## Activity
Set down a word-for-word copy of the data below, limited to the lines from the first through the line with "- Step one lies".

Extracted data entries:
● ● ● ●

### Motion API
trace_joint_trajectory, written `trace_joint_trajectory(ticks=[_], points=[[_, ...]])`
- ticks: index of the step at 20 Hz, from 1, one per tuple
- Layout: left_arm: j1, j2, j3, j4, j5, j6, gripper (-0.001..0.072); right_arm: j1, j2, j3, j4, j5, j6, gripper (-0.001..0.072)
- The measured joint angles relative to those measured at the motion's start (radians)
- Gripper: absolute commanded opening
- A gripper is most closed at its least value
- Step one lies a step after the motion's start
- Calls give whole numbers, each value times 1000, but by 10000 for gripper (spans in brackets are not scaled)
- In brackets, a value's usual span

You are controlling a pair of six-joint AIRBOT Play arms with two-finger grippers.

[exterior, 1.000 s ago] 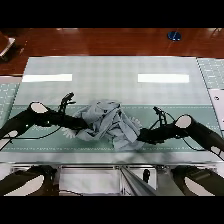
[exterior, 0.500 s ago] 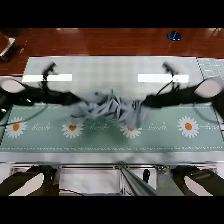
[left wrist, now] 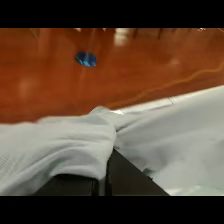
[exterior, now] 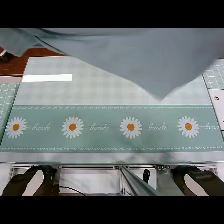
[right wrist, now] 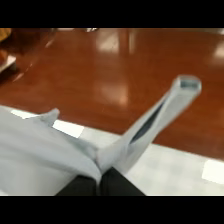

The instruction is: Fold the shirts.

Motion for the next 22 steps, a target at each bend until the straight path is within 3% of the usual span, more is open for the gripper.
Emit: trace_joint_trajectory(ticks=[5,11,16,19,22], points=[[-9,163,-12,105,-101,-48,23,-5,144,1,-88,134,6,23],[-103,253,-259,142,-155,-74,23,-5,294,-382,-121,200,43,23],[-164,209,-625,148,-127,-77,24,-5,311,-857,-111,15,71,23],[-205,115,-792,126,1,-68,23,-7,212,-1029,-111,-171,89,24],[-264,-51,-848,75,157,-40,23,-35,42,-1061,-98,-354,106,24]])
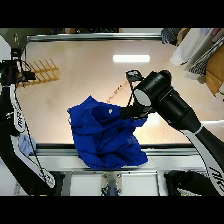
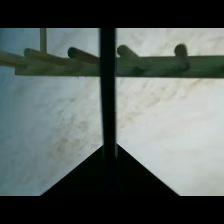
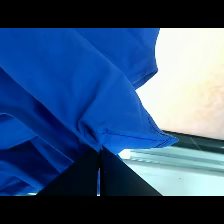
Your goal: Fold the clothes and pants, and hang the long-sleeved shirts on hangers.
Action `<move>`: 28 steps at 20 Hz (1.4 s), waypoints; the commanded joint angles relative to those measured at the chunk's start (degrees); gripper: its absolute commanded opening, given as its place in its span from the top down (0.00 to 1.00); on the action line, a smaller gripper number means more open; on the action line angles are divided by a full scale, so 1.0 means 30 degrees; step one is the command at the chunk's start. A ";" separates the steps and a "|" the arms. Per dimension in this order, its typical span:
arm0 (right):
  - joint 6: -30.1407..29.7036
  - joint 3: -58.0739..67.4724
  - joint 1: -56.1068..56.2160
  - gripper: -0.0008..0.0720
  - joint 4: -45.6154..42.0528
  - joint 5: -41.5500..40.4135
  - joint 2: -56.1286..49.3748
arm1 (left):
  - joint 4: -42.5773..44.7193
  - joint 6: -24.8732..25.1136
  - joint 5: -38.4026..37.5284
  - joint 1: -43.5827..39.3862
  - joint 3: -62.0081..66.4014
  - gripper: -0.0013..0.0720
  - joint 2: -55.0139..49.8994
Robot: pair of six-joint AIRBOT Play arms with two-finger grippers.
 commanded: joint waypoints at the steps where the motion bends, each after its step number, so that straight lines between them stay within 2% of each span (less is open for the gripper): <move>1: 0.0000 0.0022 -0.0007 0.98 -0.0007 -0.0838 0.0364 | 0.0124 -0.0007 -0.0066 -0.0845 0.0044 0.97 0.1712; 5: 0.0000 0.0022 -0.0007 0.98 0.0000 -0.2215 0.1260 | 0.0066 -0.0007 -0.0699 -0.2033 0.0044 0.97 0.3694; 8: 0.0000 0.0022 -0.0015 0.98 -0.0007 -0.3031 0.2004 | -0.0138 0.0000 -0.2091 -0.3410 0.0044 0.97 0.5209; 10: 0.0007 0.0022 -0.0029 0.98 -0.0131 -0.3053 0.2368 | -0.1588 0.1020 -0.3818 -0.4481 0.0044 0.97 0.6288; 11: 0.0007 0.0022 -0.0029 0.98 -0.0146 -0.3060 0.2484 | -0.3257 0.2441 -0.4656 -0.4881 0.0044 0.97 0.6754; 13: 0.0015 0.0022 -0.0029 0.98 -0.0146 -0.3053 0.2688 | -0.7883 0.6360 -0.6900 -0.5457 0.0044 0.97 0.7592; 16: 0.0022 0.0022 -0.0029 0.98 -0.0146 -0.3031 0.2936 | -1.5183 1.2371 -1.1868 -0.5603 0.0044 0.97 0.8102; 17: 0.0095 0.0022 -0.0029 0.98 -0.0138 -0.2980 0.2973 | -1.7646 1.3733 -1.3821 -0.5581 0.0036 0.97 0.8087; 18: 0.0328 0.0022 -0.0029 0.98 -0.0131 -0.2980 0.2987 | -1.8950 1.3930 -1.5118 -0.5588 -0.0087 0.97 0.8087; 22: 0.0379 0.0022 -0.0029 0.98 -0.0109 -0.2827 0.3024 | -1.8374 1.4032 -1.5030 -0.5785 -0.1734 0.97 0.8765; 23: 0.0386 0.0022 -0.0029 0.98 -0.0095 -0.2820 0.3024 | -1.8418 1.4885 -1.4972 -0.5690 -0.2106 0.97 0.8816; 28: 0.0809 0.0022 -0.0036 0.98 -0.0146 -0.2237 0.3177 | -1.8622 2.2003 -1.5395 -0.4342 -0.6018 0.97 1.0171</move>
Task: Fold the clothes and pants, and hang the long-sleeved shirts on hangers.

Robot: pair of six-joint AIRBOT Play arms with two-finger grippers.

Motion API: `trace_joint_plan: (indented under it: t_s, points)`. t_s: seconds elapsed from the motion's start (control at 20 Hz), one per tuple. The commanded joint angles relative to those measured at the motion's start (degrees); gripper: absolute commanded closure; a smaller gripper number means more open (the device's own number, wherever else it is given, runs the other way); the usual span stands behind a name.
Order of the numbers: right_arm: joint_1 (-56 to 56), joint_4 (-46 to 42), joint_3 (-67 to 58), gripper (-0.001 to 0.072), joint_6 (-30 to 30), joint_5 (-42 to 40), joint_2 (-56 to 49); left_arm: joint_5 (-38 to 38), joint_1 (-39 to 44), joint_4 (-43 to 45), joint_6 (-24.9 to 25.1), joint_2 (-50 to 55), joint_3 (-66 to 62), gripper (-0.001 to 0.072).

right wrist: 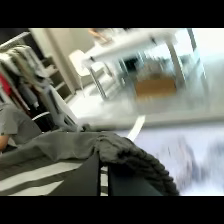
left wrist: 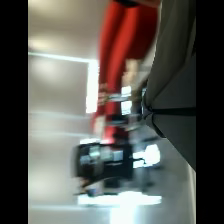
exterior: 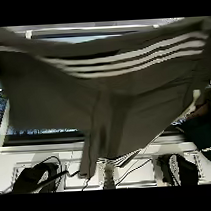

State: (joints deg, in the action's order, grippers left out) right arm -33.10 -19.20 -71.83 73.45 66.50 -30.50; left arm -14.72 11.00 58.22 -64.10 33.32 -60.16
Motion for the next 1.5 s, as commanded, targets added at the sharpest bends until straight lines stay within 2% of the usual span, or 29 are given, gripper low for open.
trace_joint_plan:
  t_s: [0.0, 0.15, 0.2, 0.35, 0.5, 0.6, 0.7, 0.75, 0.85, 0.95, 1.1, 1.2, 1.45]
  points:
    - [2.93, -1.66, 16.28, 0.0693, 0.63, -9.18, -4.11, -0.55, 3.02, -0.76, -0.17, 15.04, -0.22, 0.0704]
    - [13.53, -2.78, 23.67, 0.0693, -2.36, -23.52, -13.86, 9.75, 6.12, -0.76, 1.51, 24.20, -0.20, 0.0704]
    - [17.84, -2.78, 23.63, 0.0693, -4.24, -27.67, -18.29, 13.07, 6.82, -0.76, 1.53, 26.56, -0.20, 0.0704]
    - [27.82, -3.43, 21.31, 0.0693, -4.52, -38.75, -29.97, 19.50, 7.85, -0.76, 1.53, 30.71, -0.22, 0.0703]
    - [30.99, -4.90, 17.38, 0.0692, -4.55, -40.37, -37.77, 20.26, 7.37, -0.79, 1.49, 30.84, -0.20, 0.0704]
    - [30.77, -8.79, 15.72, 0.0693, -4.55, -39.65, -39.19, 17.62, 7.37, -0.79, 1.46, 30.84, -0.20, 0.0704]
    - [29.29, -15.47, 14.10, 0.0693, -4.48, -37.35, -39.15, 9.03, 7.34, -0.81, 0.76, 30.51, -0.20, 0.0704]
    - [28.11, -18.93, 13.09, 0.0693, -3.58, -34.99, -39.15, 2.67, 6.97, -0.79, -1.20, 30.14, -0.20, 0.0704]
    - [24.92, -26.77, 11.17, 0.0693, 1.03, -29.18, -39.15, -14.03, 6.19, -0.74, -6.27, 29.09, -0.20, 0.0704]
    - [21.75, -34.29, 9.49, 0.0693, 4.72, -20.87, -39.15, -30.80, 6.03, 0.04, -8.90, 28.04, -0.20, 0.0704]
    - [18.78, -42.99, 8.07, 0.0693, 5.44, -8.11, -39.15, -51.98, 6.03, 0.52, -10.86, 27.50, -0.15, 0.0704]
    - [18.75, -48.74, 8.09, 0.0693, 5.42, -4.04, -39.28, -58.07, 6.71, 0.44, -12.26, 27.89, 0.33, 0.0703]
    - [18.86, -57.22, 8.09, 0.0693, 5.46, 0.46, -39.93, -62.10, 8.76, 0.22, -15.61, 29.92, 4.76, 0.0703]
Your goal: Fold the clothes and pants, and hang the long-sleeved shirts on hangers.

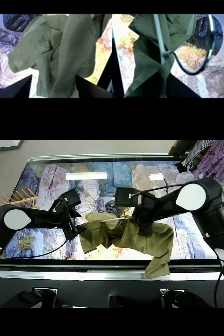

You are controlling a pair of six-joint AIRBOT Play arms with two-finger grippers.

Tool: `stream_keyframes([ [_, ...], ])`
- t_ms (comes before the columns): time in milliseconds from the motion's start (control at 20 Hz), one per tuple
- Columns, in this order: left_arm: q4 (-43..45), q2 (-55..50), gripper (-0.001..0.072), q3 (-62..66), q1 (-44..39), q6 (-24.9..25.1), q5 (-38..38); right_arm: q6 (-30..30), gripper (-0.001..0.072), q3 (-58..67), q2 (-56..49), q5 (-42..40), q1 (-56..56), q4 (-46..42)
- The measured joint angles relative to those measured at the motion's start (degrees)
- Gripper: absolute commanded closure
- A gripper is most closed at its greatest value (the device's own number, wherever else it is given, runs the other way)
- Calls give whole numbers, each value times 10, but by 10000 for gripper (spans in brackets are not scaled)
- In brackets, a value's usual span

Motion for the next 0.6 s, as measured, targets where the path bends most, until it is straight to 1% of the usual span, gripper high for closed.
stream_keyframes([
  [100, -19, -13, 99, 0, 1, 10, 2, -2, 682, 0, 0, 0, 0, 3],
  [150, -26, -20, 122, 0, 2, 17, 3, -2, 682, 0, 0, 0, 0, 5],
  [200, -33, -27, 190, 0, 2, 21, 3, -2, 682, 0, 0, -1, 0, 6],
  [250, -39, -33, 409, 0, 2, 27, 3, -2, 682, 0, 0, -3, 0, 7],
  [300, -42, -38, 684, 0, 2, 31, 3, -4, 681, 0, 0, -5, 0, 9],
  [350, -43, -42, 682, 0, 2, 49, 1, -4, 681, 0, 0, -12, 0, 9],
  [450, -52, -45, 682, 0, 2, 49, 0, -2, 680, 0, 0, -19, -1, 7],
  [500, -50, -45, 682, 0, 3, 51, -2, 0, 631, 0, 0, -19, 0, 9],
  [550, -52, -45, 683, 0, 3, 50, 2, 3, 472, 0, 2, -18, -1, 9],
  [600, -54, -44, 683, 0, 3, 50, 3, 7, 373, 0, 4, -16, -1, 9],
])
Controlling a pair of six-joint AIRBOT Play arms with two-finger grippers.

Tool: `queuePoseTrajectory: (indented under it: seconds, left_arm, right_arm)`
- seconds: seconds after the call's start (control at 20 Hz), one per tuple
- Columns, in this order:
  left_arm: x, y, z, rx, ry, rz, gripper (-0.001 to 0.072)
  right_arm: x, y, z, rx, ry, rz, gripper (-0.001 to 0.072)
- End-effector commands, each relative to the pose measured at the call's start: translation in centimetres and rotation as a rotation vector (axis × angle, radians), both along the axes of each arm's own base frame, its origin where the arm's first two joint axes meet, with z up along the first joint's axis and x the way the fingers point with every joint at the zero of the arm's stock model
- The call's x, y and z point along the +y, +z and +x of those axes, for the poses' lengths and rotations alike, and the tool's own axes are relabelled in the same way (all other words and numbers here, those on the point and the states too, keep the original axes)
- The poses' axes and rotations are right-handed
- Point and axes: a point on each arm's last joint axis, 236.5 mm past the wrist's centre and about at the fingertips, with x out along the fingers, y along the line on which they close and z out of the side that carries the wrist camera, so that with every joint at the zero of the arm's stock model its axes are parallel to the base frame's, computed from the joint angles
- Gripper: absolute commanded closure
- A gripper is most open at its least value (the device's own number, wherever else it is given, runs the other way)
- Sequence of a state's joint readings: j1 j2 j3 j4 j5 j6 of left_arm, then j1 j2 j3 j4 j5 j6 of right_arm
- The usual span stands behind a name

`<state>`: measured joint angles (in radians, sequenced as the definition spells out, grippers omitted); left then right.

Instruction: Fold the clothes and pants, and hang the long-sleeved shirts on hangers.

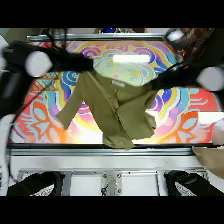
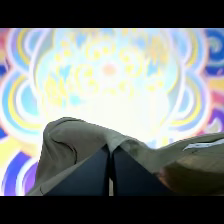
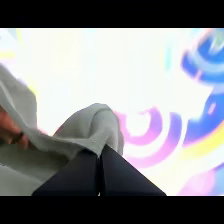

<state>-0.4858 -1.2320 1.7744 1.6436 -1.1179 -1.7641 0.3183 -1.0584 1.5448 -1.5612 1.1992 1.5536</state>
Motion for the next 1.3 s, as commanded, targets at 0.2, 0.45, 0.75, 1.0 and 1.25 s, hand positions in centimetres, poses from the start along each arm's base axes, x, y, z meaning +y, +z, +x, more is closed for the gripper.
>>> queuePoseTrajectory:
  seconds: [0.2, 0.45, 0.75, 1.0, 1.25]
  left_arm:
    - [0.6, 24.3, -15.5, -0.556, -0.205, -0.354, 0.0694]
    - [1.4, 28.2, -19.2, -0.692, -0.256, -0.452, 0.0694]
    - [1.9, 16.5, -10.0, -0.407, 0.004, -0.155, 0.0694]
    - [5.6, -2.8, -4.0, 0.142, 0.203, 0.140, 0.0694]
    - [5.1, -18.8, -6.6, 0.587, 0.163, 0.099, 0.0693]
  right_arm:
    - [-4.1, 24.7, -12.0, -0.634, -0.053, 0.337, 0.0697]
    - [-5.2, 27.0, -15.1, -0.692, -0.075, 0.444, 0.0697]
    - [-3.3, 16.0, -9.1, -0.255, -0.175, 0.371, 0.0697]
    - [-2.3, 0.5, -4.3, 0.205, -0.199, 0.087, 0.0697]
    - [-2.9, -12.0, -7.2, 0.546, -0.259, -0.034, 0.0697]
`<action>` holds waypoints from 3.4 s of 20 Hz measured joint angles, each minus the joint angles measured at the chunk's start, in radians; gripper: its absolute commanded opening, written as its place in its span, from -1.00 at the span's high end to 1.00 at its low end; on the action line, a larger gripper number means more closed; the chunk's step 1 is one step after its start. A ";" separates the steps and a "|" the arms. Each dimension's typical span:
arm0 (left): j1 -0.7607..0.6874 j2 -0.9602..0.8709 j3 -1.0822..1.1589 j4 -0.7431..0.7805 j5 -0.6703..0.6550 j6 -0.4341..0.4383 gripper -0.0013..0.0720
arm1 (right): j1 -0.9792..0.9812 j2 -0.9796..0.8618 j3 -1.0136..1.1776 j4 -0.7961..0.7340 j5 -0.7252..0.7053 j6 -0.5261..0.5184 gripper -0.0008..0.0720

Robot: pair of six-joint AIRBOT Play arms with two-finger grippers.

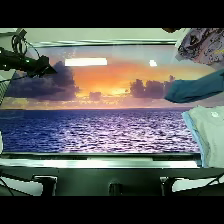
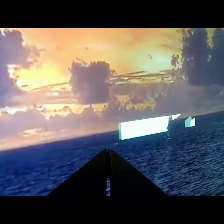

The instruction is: Fold the clothes and pants, and hang the long-sleeved shirts on hangers.

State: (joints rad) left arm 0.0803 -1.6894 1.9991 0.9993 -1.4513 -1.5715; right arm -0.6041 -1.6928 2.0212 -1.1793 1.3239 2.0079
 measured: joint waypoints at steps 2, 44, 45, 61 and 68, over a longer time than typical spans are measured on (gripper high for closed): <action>0.000 0.000 0.000 0.000 0.000 0.000 0.92 | -0.037 0.026 0.001 -0.010 0.011 0.045 0.90; 0.000 0.001 0.000 0.000 -0.035 0.000 0.92 | -0.097 0.399 -0.827 -0.832 0.278 0.177 0.89; 0.000 0.001 0.000 0.000 -0.035 0.000 0.92 | -0.097 0.399 -0.842 -0.840 0.274 0.177 0.89; -0.013 0.001 0.000 0.000 -0.038 0.000 0.92 | -0.097 0.400 -0.876 -0.978 0.178 0.121 -0.30; 0.002 0.052 0.002 0.090 -0.046 0.000 0.92 | -0.050 0.400 -0.652 -0.547 -0.024 -0.026 0.89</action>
State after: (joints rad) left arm 0.0826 -1.6375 2.0006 1.0897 -1.4975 -1.5719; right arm -0.6537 -1.2930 1.3689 -1.7267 1.2999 1.9816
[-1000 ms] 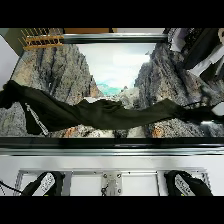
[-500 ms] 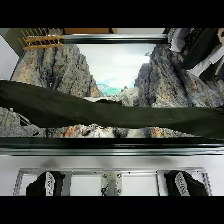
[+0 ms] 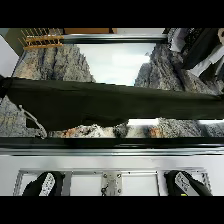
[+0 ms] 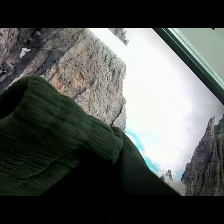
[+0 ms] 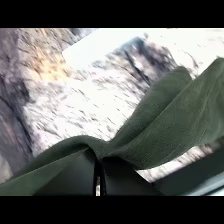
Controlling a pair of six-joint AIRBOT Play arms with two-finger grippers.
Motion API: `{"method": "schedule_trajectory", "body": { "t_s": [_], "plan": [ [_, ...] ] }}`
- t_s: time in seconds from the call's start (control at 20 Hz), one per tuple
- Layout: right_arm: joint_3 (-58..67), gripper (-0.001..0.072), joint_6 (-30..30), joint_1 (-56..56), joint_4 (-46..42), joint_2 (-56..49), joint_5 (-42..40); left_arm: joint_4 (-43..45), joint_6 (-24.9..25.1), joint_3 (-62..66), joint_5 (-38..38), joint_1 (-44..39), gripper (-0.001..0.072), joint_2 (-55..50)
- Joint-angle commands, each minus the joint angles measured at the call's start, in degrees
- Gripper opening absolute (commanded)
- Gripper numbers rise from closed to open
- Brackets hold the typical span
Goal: Fold the clothes and pants, and hang the long-sleeved shirts on hangers.
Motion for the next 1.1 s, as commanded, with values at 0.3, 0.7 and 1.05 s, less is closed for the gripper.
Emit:
{"method": "schedule_trajectory", "body": {
  "t_s": [0.3,0.7,1.05],
  "plan": [
    [22.88,0.0020,11.30,16.17,1.53,-35.67,-29.31,-0.79,3.78,12.66,28.35,-10.56,0.0020,-32.22],
    [31.10,0.0695,13.33,20.02,20.00,-44.87,-49.88,-0.83,-0.52,39.69,21.84,-11.50,0.0709,-50.27],
    [29.81,0.0607,-10.32,17.86,20.00,-33.55,-22.43,8.98,0.72,45.00,-11.89,-1.92,0.0710,-48.39]
  ]
}}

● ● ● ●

## Answer space
### Motion API
trace_joint_trajectory, written `trace_joint_trajectory(ticks=[_], points=[[_, ...]])`
- ticks: index of the step at 20 Hz, from 1, one per tuple
- Layout: left_arm: j1, j2, j3, j4, j5, j6, gripper (-0.001..0.072); right_arm: j1, j2, j3, j4, j5, j6, gripper (-0.001..0.072)
- The measured joint angles relative to those measured at the motion's start (radians)
- Gripper: absolute commanded opening
- A gripper is most closed at its least value
- Step one lies a step after the motion's start

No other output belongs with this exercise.